Kinjo Akira R, Nakamura Haruki
Institute for Protein Research, Osaka University, Osaka, Japan.
Methods Mol Biol. 2013;932:295-315. doi: 10.1007/978-1-62703-065-6_18.
Protein functions are mediated by interactions between proteins and other molecules. One useful approach to analyze protein functions is to compare and classify the structures of interaction interfaces of proteins. Here, we describe the procedures for compiling a database of interface structures and efficiently comparing the interface structures. To do so requires a good understanding of the data structures of the Protein Data Bank (PDB). Therefore, we also provide a detailed account of the PDB exchange dictionary necessary for extracting data that are relevant for analyzing interaction interfaces and secondary structures. We identify recurring structural motifs by classifying similar interface structures, and we define a coarse-grained representation of supersecondary structures (SSS) which represents a sequence of two or three secondary structure elements including their relative orientations as a string of four to seven letters.
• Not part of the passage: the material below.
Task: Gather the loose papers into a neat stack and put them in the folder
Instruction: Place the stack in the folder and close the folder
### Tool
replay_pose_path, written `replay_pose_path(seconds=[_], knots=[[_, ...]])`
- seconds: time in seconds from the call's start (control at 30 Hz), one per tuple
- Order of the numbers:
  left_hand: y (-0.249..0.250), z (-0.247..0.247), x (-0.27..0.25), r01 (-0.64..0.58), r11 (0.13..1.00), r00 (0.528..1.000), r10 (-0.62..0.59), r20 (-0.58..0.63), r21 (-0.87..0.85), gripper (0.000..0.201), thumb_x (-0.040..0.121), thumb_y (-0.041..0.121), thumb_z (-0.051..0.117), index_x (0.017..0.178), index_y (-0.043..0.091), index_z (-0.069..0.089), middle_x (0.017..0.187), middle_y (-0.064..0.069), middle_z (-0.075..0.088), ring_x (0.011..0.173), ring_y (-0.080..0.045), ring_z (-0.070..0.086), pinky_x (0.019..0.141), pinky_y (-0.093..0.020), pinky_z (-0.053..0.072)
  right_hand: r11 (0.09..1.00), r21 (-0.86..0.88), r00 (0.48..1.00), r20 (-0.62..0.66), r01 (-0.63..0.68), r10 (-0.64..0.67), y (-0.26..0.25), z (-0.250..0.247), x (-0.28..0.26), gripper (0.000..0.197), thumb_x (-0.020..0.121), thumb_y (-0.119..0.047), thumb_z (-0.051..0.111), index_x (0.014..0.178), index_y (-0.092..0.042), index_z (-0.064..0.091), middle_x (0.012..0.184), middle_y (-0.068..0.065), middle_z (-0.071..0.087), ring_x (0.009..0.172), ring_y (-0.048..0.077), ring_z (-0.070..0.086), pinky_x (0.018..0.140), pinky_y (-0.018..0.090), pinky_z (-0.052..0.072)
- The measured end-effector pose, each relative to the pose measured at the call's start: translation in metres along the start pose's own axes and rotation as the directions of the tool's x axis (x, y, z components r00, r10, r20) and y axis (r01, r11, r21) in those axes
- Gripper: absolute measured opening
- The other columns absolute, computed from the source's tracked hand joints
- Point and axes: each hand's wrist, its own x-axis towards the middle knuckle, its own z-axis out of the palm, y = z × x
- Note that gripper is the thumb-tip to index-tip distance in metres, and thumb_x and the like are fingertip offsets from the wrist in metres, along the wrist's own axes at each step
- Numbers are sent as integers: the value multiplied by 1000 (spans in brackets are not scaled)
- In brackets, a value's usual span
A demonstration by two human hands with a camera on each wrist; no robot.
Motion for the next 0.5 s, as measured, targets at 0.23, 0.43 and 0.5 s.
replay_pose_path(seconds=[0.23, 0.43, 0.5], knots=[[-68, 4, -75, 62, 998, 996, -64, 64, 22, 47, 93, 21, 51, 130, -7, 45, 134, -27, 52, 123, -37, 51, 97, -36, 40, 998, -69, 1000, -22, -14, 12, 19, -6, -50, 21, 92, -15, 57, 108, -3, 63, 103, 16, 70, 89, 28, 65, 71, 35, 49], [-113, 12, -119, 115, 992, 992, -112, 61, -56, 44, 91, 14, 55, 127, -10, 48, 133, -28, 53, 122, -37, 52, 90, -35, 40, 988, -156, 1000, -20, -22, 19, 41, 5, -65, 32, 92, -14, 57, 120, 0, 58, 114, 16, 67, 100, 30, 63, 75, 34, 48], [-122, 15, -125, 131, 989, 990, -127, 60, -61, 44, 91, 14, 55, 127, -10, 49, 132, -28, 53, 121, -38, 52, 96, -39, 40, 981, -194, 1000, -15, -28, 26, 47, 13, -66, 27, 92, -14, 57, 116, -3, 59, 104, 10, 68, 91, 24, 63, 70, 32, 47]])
By examining the correspondence between structural motifs and SSS strings, we show that no SSS string has particularly high propensity to be found interaction interfaces in general, indicating any SSS can be used as a binding interface. When individual structural motifs are examined, there are some SSS strings that have high propensity for particular groups of structural motifs. In addition, it is shown that while the SSS strings found in particular structural motifs for nonpolymer and protein interfaces are as abundant as in other structural motifs that belong to the same subunit, structural motifs for nucleic acid interfaces exhibit somewhat stronger preference for SSS strings. In regard to protein folds, many motif-specific SSS strings were found across many folds, suggesting that SSS may be a useful description to investigate the universality of ligand binding modes.
蛋白质功能是由蛋白质与其他分子之间的相互作用介导的。一种分析蛋白质功能的有用方法是比较和分类蛋白质相互作用界面的结构。在这里,我们描述了编制界面结构数据库并有效比较界面结构的程序。要做到这一点需要很好地理解蛋白质数据库(PDB)的数据结构。因此,我们还详细介绍了提取与分析相互作用界面和二级结构相关数据所需的PDB交换字典。我们通过对相似界面结构进行分类来识别反复出现的结构基序,并定义了超二级结构(SSS)的粗粒度表示,它表示由两到三个二级结构元件组成的序列,包括它们的相对取向,用四到七个字母的字符串表示。通过检查结构基序与SSS字符串之间的对应关系,我们发现一般来说,没有任何SSS字符串在相互作用界面中出现的倾向特别高,这表明任何SSS都可以用作结合界面。当检查单个结构基序时,有一些SSS字符串在特定的结构基序组中具有较高的出现倾向。此外,研究表明,虽然在非聚合物和蛋白质界面的特定结构基序中发现的SSS字符串与属于同一亚基的其他结构基序中一样丰富,但核酸界面的结构基序对SSS字符串表现出更强的偏好。关于蛋白质折叠,在许多折叠中发现了许多特定基序的SSS字符串,这表明SSS可能是研究配体结合模式普遍性的有用描述。